ANLN, COL8A1, MMP3, MMP14 and WNT5A, as potential diagnostic and therapeutic targets for early-stage colorectal cancer: evidence from integrated bioinformatics analysis

Abstract

Abstract Colorectal cancer (CRC) is one of the most common cancers worldwide. Intense efforts have been made to elucidate the pathogeny, but the molecular mechanisms of early-stage CRC are still not well understood. This study aims to identify the candidate genes in the carcinogenesis of early-stage CRC Microarray datasets GSE44076, GSE41328 and GSE9348 were obtained from Gene Expression Omnibus (GEO) database. The differentially expressed genes (DEGs) were identified, and functional enrichment analyses were performed. The protein-protein interaction network (PPI) was constructed and the module analysis was performed by using STRING and Cytoscape. A total of 363 DEGs were identified, consisting of 48 downregulated genes and 315 upregulated genes.

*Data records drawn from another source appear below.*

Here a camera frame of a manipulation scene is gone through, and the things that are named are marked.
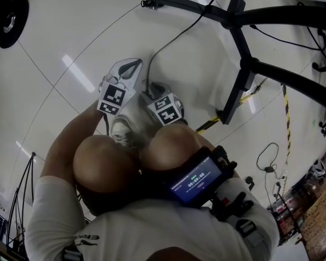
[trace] sneaker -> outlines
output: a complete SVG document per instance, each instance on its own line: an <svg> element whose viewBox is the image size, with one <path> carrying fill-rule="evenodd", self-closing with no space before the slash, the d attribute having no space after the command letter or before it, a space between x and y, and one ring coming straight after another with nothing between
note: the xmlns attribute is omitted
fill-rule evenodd
<svg viewBox="0 0 326 261"><path fill-rule="evenodd" d="M124 147L133 147L133 123L124 115L116 116L112 121L111 137Z"/></svg>

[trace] sleeve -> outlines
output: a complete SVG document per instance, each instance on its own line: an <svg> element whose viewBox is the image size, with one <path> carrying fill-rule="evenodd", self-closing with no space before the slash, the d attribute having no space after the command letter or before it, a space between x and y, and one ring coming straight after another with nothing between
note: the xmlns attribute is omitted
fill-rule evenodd
<svg viewBox="0 0 326 261"><path fill-rule="evenodd" d="M249 220L256 228L254 237L243 238L244 243L253 260L270 260L279 244L279 230L272 214L257 201L240 178L231 178L224 182L217 189L217 197L220 200L227 198L233 202L242 191L246 193L245 200L253 201L254 205L240 219Z"/></svg>
<svg viewBox="0 0 326 261"><path fill-rule="evenodd" d="M56 260L75 234L85 227L82 207L74 188L65 180L44 176L39 179L32 218L26 232L30 260Z"/></svg>

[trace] white t-shirt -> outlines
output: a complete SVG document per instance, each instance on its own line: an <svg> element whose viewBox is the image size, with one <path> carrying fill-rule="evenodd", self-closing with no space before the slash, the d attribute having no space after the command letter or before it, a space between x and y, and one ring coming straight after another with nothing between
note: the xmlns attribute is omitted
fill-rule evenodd
<svg viewBox="0 0 326 261"><path fill-rule="evenodd" d="M60 260L63 248L75 242L84 260L144 261L167 247L180 247L200 260L270 260L279 241L272 215L239 178L223 183L217 196L232 202L241 191L254 202L242 218L256 225L262 246L252 246L207 209L164 200L137 201L86 226L74 188L60 178L44 176L36 186L27 254L33 261Z"/></svg>

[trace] metal stand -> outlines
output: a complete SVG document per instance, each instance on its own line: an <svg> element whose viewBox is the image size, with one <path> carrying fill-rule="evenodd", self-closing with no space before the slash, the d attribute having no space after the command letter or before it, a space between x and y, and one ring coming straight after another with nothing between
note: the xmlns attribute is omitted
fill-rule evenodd
<svg viewBox="0 0 326 261"><path fill-rule="evenodd" d="M326 88L296 73L260 62L251 56L246 39L241 30L252 24L291 24L326 30L326 9L320 7L282 6L244 11L244 0L231 0L227 11L212 5L201 5L189 0L148 0L142 7L160 8L163 5L202 14L204 17L220 22L230 30L241 56L241 69L223 110L217 116L223 124L229 124L243 92L250 89L256 74L261 74L287 85L310 97L326 107Z"/></svg>

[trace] digital display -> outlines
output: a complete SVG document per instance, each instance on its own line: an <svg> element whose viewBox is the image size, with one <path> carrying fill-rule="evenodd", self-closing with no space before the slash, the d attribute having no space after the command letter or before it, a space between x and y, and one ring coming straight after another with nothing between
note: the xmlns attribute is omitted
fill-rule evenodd
<svg viewBox="0 0 326 261"><path fill-rule="evenodd" d="M171 187L171 190L184 202L191 201L202 190L221 175L214 161L207 157L188 175Z"/></svg>

The enriched GO (Gene Ontology) and KEGG (Kyoto Encyclopedia of Genes and Genomes) pathways of the DEGs mainly include collage catabolic process, extracellular matrix organization, skeleton system development and collagen fibril organization. 28 hub genes were identified, and biological process analysis revealed that these genes were mainly enriched in cell division, cell cycle, and nuclear division. Survival analysis showed that ANLN, COL8A1, MMP3, MMP14 and WNT5A may be related to the poor overall survival rate of patients. DEGs and hub genes identified in this study contribute to our understanding of differential genes and biological processes in the development and progression of early-stage CRC, providing possible targets for the early diagnosis and treatment of CRC.